US on track to break USD70bn in VC funding in 2015, says KPMG

After reaching a record high of USD56.4B spent in 2014, the US is on track to smash that record and break USD70 billion in Venture Capital (VC) spending by the end of 2015, according to a new report from KPMG and CB Insights.

Venture Pulse Q2 '15, the first in a global quarterly VC report series, reveals that with USD36.9 billion already invested in the first half of the year, the final total money spent by VCs in 2015 could mark a five-year high for the US
According to the report, the US has collectively seen more than USD15B invested in four of the last five quarters, including more than USD18B in both quarters of 2015 (which contained large deals to airbnb, Zenefits, and Wish, among others). In addition, Q2'15 was a banner quarter for Unicorns – VC-backed companies with valuations in excess of USD1 billion. During Q2'15, 24 VC-backed companies achieved Unicorn status (up from just 11 in Q1), including 12 in the US and nine in Asia. Much of the growth in the number of Unicorns can be linked to the availability of late-stage funding.
"Activity is high and should remain so, with 2015 shaping up to be a record year," says Brian Hughes (pictured), National Co-Lead Partner, KPMG LLP's Venture Capital Practice. "This is driven by a number of factors, including low interest rates, strong participation by corporate investors, and new capital sources such as hedge and mutual funds.
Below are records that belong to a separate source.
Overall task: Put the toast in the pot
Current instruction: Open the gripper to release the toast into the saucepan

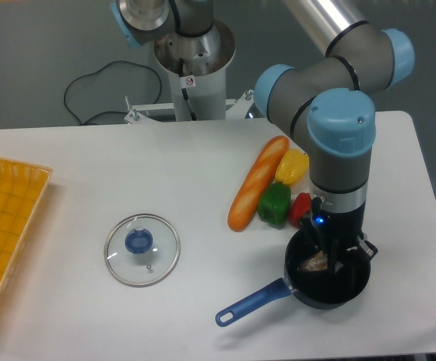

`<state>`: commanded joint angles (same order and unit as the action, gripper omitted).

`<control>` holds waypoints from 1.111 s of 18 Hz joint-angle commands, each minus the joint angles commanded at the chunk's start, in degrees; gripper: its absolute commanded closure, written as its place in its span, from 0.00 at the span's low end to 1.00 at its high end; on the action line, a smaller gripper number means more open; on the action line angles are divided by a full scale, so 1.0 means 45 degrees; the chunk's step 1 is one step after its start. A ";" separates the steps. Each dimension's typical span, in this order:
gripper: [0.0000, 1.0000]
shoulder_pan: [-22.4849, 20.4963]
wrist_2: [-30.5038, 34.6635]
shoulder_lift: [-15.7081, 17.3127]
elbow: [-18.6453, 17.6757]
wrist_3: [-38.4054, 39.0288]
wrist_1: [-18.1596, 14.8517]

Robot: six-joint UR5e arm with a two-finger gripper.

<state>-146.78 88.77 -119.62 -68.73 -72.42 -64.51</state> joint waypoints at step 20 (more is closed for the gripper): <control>0.80 0.0078 0.0118 0.0469 -0.1192 -0.0039 0.0078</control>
<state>-146.43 89.30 -117.51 -74.09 -72.60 -64.16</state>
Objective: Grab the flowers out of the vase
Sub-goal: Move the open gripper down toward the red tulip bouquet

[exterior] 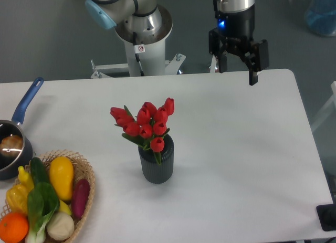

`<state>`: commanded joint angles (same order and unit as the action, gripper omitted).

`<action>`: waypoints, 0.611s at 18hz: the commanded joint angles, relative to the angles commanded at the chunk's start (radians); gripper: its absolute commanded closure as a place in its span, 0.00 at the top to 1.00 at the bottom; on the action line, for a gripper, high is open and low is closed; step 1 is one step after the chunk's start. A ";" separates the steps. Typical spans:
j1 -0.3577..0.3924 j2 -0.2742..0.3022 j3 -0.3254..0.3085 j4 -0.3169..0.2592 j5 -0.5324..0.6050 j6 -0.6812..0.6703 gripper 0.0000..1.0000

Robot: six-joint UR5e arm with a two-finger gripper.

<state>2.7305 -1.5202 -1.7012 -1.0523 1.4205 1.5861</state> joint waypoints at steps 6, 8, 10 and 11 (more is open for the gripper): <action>-0.005 -0.009 0.003 0.000 -0.052 -0.006 1.00; -0.006 -0.012 -0.005 0.000 -0.103 -0.012 1.00; -0.006 -0.018 -0.005 0.000 -0.110 -0.012 1.00; -0.006 -0.020 -0.005 0.000 -0.110 -0.012 1.00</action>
<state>2.7243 -1.5401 -1.7058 -1.0523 1.3100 1.5739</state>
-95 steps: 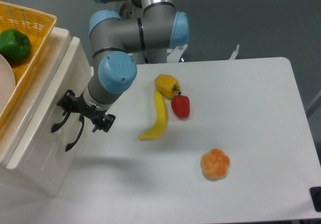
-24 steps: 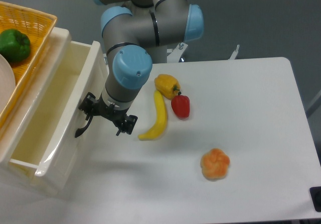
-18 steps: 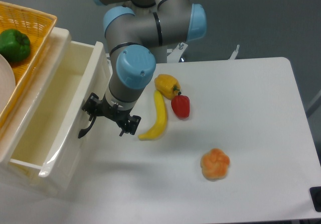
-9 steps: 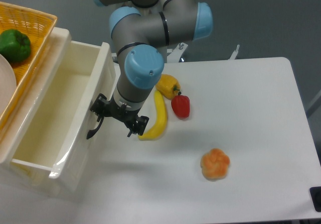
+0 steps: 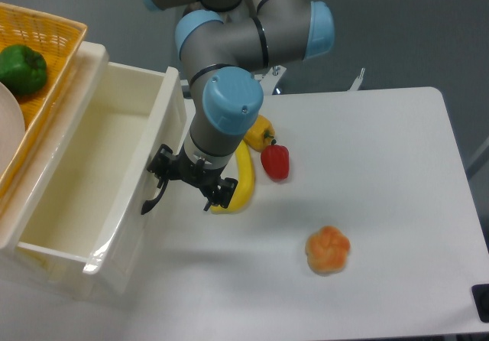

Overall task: Slide the top white drawer open
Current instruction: 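Keep pulling the drawer outward to its full extension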

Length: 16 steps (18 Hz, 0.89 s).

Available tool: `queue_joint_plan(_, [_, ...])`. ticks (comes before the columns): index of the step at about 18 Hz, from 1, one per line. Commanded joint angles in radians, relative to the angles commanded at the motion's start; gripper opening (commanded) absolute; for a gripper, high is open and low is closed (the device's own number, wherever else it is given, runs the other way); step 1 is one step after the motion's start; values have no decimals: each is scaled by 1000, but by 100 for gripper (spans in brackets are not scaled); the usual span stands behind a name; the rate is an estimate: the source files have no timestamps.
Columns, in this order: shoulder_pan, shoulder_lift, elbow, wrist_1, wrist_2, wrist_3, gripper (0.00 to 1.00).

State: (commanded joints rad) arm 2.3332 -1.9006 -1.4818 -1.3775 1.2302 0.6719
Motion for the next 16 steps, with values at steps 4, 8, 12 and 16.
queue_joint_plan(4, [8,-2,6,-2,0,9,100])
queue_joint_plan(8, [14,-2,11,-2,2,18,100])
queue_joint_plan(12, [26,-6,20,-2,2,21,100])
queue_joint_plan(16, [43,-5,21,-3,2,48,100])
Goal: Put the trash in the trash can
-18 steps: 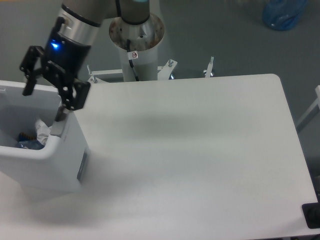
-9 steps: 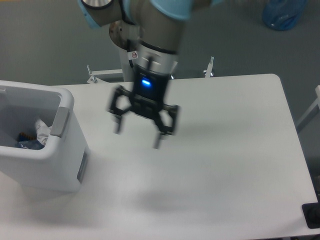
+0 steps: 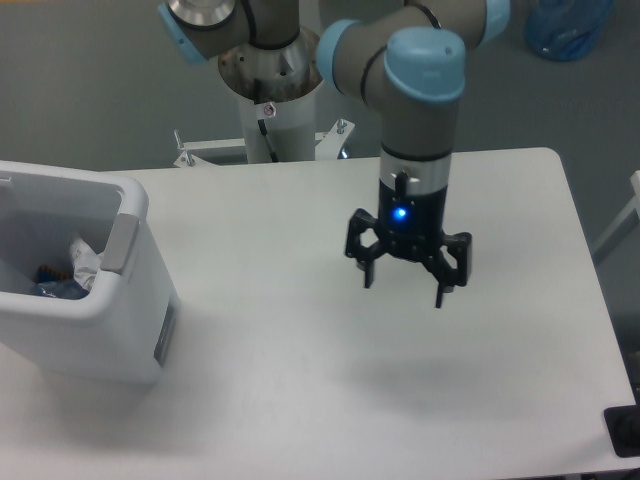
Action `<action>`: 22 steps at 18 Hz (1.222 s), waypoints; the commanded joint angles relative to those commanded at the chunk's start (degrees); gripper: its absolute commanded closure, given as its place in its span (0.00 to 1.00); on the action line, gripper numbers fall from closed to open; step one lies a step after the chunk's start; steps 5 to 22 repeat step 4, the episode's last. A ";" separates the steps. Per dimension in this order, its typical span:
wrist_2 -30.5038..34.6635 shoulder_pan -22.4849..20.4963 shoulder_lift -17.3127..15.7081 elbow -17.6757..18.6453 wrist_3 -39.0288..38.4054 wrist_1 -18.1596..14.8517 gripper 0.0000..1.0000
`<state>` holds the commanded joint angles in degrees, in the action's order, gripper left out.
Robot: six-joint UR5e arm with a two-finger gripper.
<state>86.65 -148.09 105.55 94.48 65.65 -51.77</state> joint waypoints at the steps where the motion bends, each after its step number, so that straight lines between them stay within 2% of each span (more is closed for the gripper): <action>1: 1.06 -0.61 0.27 0.26 0.53 0.09 0.00; 4: 3.60 -1.76 2.37 0.62 3.69 0.09 0.00; 22: 3.60 -1.76 2.37 0.62 3.69 0.09 0.00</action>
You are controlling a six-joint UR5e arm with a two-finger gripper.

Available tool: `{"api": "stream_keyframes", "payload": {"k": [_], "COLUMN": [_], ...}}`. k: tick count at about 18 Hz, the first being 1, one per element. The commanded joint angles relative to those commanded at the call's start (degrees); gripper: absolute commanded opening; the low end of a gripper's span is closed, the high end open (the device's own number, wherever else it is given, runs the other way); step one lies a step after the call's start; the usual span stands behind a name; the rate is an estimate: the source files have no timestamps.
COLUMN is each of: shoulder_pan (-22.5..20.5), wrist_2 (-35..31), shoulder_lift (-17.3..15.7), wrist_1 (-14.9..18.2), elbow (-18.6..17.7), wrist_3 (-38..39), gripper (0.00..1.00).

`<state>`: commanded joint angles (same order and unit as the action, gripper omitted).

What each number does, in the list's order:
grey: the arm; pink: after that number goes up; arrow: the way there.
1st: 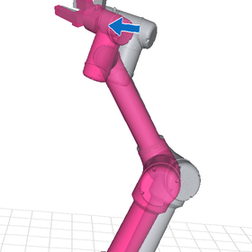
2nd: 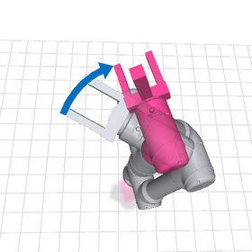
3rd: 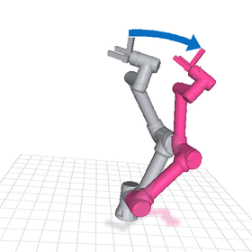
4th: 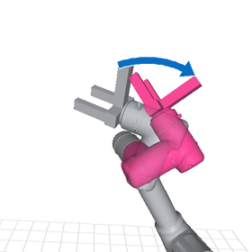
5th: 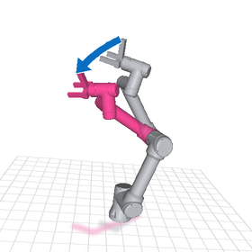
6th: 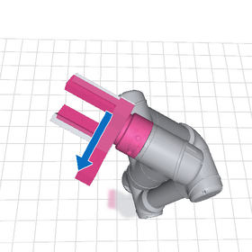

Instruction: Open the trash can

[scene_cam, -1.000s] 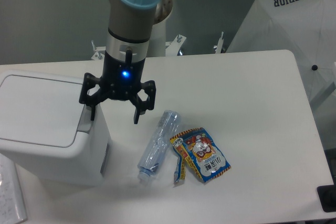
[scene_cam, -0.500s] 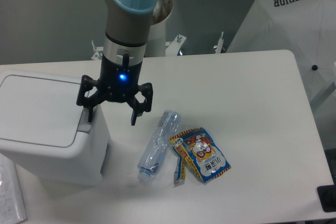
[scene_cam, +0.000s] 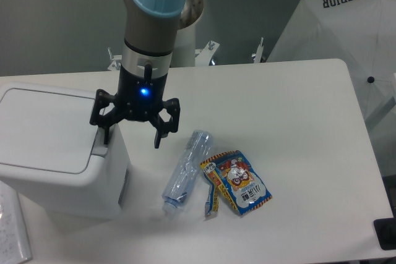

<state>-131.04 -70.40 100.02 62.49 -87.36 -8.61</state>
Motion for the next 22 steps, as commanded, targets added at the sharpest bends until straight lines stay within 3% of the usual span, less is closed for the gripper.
{"api": "stream_keyframes", "payload": {"k": [9,15,22], "shoulder_pan": [-0.1,-1.1,-7.5], "wrist_2": [0.1,0.2,-0.1], "shoulder_lift": [-0.1,-0.5,-0.1], "wrist_1": [0.1,0.1,-0.3], "elbow": [0.3,4.6,4.0], "wrist_3": [0.0,-1.0,-8.2], "gripper": [1.0,1.0,1.0]}}
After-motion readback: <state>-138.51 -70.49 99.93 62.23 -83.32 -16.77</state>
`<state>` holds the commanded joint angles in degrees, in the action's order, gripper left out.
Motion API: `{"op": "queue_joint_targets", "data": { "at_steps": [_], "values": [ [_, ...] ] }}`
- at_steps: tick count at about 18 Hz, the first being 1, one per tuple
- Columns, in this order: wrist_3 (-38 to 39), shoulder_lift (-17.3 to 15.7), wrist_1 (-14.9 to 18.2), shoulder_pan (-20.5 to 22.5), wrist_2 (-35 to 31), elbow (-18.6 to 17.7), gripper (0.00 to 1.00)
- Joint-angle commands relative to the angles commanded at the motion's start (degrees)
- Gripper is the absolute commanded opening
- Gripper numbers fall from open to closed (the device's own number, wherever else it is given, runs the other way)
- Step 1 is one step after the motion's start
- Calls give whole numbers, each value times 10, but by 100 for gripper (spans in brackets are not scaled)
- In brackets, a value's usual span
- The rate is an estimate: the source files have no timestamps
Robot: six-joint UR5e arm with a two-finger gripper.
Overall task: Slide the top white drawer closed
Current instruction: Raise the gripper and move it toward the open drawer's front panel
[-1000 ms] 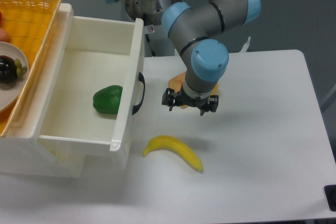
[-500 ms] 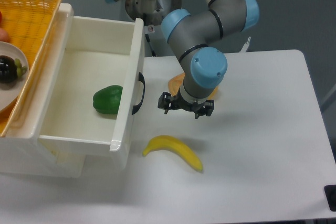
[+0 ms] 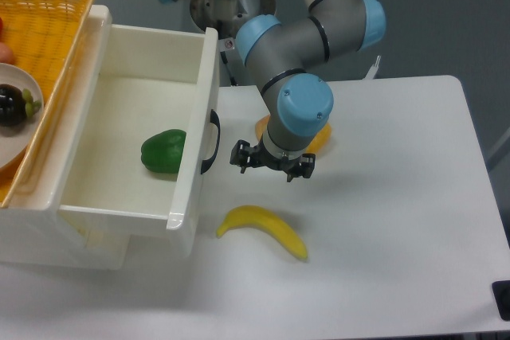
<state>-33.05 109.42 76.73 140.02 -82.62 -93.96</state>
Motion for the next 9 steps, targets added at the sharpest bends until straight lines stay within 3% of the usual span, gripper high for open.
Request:
{"op": "queue_joint_targets", "data": {
  "at_steps": [9],
  "values": [
    [-3, -4, 2, -1, 1, -5, 100]
  ]
}}
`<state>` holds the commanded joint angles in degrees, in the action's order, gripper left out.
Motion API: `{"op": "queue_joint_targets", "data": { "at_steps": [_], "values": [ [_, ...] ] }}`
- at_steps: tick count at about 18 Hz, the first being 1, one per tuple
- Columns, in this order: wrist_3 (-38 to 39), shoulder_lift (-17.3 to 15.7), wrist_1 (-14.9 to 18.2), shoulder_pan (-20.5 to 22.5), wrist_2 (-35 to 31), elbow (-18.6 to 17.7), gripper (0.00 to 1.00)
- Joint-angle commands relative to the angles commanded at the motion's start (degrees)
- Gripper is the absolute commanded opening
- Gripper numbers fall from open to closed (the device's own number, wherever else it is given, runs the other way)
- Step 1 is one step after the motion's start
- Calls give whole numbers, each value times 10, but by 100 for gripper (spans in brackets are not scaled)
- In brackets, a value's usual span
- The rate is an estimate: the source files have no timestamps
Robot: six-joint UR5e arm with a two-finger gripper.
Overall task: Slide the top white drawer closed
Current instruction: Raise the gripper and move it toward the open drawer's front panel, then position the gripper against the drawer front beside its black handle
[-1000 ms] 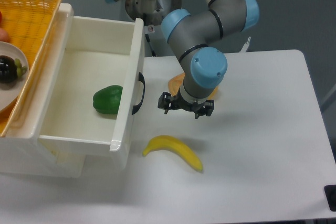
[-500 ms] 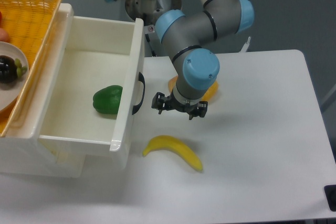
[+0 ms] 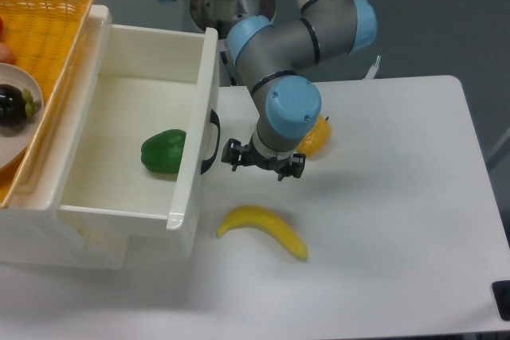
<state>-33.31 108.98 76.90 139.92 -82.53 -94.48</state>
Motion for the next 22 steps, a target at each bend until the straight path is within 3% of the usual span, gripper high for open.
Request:
{"op": "queue_joint_targets", "data": {
  "at_steps": [22],
  "values": [
    [4, -22, 10, -23, 35, 3, 100]
  ]
}}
Companies are staying private longer and growing to an immense size as a result of access to investment and stronger investor interest, combined with a trend toward late stage mega-rounds.
"While many analysts are predicting a slight decrease in VC investment in the months ahead, we believe the strength of such fundamental growth drivers have created strong conditions for continued investment."
In the past year, Internet companies have dominated the marketplace of VC-backed deals, and, in Q2 '15, they have continued to trump all other sectors with 45 per cent of the share, followed by Mobile & Telecommunications (16 per cent), Healthcare (14 per cent), Non-Internet/Mobile Software (6 per cent), Consumer Products & Services (3 per cent) and all other sectors (15 per cent).
According to the report, Internet companies also topped other sectors based on dollar shares, jumping from 34 per cent in Q1 '15 to 51 per cent in Q2 '15. This increase was primarily led by airbnb's USD1.5B financing in late June. Mobile companies' dollar share followed with 14 per cent in Q2 '15 (a decrease of 13 per cent from Q1 '15). This decrease can be attributed to Uber's multiple billion dollar financings in Q1 '15 compared to the largest Mobile financing of Q2 '15 (Snapchat at USD337M).
"Numerous disruptive technologies and applications are also spurring interest and investment from the VC community," says Conor Moore, National Co-Lead Partner, KPMG LLP's Venture Capital Practice. "The growth of new on-demand platforms continues to be particularly robust.  This trend, which escalated with Uber and airbnb, is now expanding into new verticals and well beyond North America."
The analysis by KPMG and CB Insights also found that early-stage deals into VC-backed companies remained steady at 49 per cent in Q2'15, while seed deal share dropped to a five-quarter low of 24 per cent. Average early-stage deals were USD5.3M in Q2'15, breaking USD5M for the first time in five quarters. 
Additionally, mid-stage (Series B - Series C) deal share reached a five-quarter high, accounting for 26 per cent of all deals to US-based VC-backed companies. Interestingly, average late-stage
(Series D+) deals in North America rose for the third consecutive quarter, with an average late-stage deal size of USD56.3M in Q2'15. This can be partially attributed to the rise of mutual funds, hedge funds, private equity firms and corporations in recent mega-financings.
Moore added that "the availability of these late-stage mega-deals continues to delay potential IPO exits. If companies can raise similar amounts of money through private financing, many companies will opt for it."